HYDE PARK — A crowd of several hundred people protesting police brutality marched around Chicago's South Side Tuesday night, in a show of strength and solidarity with protesters in Baltimore.
The crowd ranged from 100 to 300 people during a rally Tuesday evening at Chicago Police Department headquarters at 35th Street and Michigan Avenue, but it grew as it headed into Hyde Park.
Around 7:55 p.m., 100 to 200 of the protesters began marching east on 35th Street, at times yelling: "Back up, back up, we want freedom!"
The march then went south on Cottage Grove Avenue. By 9:25 p.m., about 300 marchers were at 55th Street and Drexel Avenue on the University of Chicago campus.
They congregated at 55th and Cottage Grove at 10 p.m. and then marched east on the Midway Plaisance at 10:20 p.m. The protesters formed a giant circle on the Plaisance about 10:30 p.m., and the crowd started to dissipate around 10:45 p.m., with a smaller group heading south on Cottage Grove toward 63rd Street.
"All night 30 to 40 officers worked tirelessly to keep us from this [University of Chicago] property," said organizer Malcolm London, who added it was the only property during the march that police cared about protecting.
"This doesn't end here," London added.
The crowd at one point was just blocks from President Barack Obama's Kenwood home. The president was in Washington, D.C., Tuesday night.
As police in Baltimore began to institute a 10 p.m. curfew there, police in Chicago blocked streets in an effort to steer the chanting crowd.
The "Emergency Action in Solidarity w/Baltimore" protest, which included Rekia Boyd's brother, Martinez Sutton, began at 6 p.m. at police headquarters. More than 1,700 people said they would be attending, according to the event's Facebook page.
"We've been out here fightin' and screamin', and they think it's over," Sutton said Tuesday with tears in his eyes. "[But] there's 12 rounds in a heavyweight battle, [and] I'm just gettin' started."
Sounds from the protest outside Police Department headquarters and march:
According to the Facebook page, the goal for organizers was to stand in solidarity with Baltimore, where Freddie Gray, a 25-year-old African-American man who died from spinal cord injuries on April 19 while in police custody.
"If the gangs can unite in Baltimore, then they can in Chicago," said Erica Taylor, a cousin of Emmett Till. "Where is the outrage from Chicagoans? Our children's blood spills on the street just like in every other state."
Jaylen Kobayashi, 14, of Albany Park
The group also called for the firing of Chicago Police detective Dante Servin, the 46-year-old officer recently found not guilty after shooting and killing 22-year-old Boyd in 2012 after firing into a crowd of people on the West Side.
Sutton earlier said he understands why people in Baltimore are angry.

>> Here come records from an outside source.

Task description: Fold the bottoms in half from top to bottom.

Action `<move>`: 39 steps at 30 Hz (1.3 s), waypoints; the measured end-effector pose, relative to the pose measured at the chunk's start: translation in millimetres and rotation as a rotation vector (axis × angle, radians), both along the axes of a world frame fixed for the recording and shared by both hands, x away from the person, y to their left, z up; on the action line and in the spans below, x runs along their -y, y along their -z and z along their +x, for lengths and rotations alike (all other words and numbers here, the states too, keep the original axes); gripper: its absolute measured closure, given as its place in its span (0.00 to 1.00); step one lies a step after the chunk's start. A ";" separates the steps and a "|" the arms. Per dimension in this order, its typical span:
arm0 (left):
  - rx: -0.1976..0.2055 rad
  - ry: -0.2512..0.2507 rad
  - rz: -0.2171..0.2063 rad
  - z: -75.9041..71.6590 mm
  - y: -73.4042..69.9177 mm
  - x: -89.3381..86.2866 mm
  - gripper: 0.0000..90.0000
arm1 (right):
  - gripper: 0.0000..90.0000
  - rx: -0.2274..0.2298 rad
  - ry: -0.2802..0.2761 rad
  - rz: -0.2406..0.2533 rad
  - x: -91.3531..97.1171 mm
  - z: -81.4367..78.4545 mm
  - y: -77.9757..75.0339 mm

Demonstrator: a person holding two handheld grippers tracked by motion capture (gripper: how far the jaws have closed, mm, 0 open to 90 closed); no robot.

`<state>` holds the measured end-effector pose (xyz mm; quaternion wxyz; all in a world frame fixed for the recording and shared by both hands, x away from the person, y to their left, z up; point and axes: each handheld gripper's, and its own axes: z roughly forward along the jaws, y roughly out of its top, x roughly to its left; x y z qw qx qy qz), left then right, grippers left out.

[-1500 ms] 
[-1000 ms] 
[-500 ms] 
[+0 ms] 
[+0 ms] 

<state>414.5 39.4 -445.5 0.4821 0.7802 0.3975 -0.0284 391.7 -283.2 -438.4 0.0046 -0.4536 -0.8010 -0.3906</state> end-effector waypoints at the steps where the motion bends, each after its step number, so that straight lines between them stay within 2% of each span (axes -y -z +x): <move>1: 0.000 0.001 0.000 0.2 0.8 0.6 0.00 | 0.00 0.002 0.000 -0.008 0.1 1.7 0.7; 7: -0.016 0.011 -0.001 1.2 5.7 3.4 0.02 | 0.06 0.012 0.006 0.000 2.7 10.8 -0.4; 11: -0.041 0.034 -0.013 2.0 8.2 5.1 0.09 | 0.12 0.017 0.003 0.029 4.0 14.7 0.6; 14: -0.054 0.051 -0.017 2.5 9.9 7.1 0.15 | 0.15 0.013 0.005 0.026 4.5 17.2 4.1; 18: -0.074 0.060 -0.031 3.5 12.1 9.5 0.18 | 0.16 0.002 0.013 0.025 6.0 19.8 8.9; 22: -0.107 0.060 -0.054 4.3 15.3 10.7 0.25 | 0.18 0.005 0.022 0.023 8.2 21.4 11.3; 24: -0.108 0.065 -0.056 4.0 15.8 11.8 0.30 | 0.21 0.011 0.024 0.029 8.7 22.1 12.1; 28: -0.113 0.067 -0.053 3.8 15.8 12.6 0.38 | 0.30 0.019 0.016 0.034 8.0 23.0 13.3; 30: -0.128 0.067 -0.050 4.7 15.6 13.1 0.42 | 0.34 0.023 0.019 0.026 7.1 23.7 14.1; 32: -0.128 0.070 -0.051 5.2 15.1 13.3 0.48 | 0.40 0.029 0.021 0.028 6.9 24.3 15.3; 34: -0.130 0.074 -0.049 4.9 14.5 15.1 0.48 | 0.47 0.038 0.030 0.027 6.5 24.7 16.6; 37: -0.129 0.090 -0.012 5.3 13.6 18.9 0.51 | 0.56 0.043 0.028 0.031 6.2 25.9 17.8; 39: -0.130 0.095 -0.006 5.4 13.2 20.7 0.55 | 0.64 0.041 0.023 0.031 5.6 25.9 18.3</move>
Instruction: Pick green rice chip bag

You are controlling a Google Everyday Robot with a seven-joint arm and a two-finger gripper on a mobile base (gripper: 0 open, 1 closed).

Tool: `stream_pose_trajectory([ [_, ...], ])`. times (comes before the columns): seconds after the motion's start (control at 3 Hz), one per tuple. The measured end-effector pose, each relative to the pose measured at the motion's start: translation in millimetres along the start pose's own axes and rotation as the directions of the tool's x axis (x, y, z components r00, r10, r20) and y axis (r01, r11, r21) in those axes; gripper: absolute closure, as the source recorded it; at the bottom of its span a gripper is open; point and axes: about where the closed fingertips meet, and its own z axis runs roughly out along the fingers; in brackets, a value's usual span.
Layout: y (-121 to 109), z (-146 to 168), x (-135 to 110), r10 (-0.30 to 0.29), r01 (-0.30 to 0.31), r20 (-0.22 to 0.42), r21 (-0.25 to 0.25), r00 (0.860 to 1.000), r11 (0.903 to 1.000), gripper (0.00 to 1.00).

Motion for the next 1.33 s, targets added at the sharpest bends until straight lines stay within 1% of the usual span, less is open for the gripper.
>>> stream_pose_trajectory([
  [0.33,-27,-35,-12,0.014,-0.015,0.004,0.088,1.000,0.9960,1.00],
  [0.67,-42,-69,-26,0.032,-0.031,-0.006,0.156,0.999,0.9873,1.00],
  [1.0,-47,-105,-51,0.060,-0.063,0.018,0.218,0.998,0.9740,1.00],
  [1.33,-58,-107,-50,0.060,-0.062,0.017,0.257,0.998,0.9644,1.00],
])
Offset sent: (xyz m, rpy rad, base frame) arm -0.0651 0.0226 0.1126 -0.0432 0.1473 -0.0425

"People want what's right for the life that was lost," he said earlier. "They're calling protesters 'a mob,' 'angry groups,' things like that. When somebody wins a hockey game, it's OK to riot. But when someone loses their life and people react in a negative way, now you have to call out the National Guard. It's mob action."
The mysterious circumstances surrounding Gray's death at the hands of police has sparked outrage around a country still reeling from the effects of other recent police killings such as Boyd, Michael Brown and Mya Hall, a transgender woman also killed by Baltimore police, according to the group's event page.
"Too many names have been turned into hashtags," the page says. "What is happening in Baltimore is not an isolated event. You cannot critique how black people and people of color deal with the anguish, the frustration, the trauma, the death we experience everyday at the hands of the state, especially if you have never joined in the fight to end this oppression."
Poet/activist Malcolm London
Meanwhile, Chicago Police Supt. Garry McCarthy announced plans for a "CPD community outreach tour," which he hopes will "help strengthen the relationship between the department and residents we serve."
McCarthy himself has vowed to come to some of these meetings, which will include other police leaders, clergy members and community activists.
"Over the past year, the issue of the relationship between community members and police has been pushed to the forefront in cities across the country, and this initiative builds on recent efforts in Chicago to open an honest dialogue on this issue," the he said in a news release.
Dates and locations for the meetings have not been released.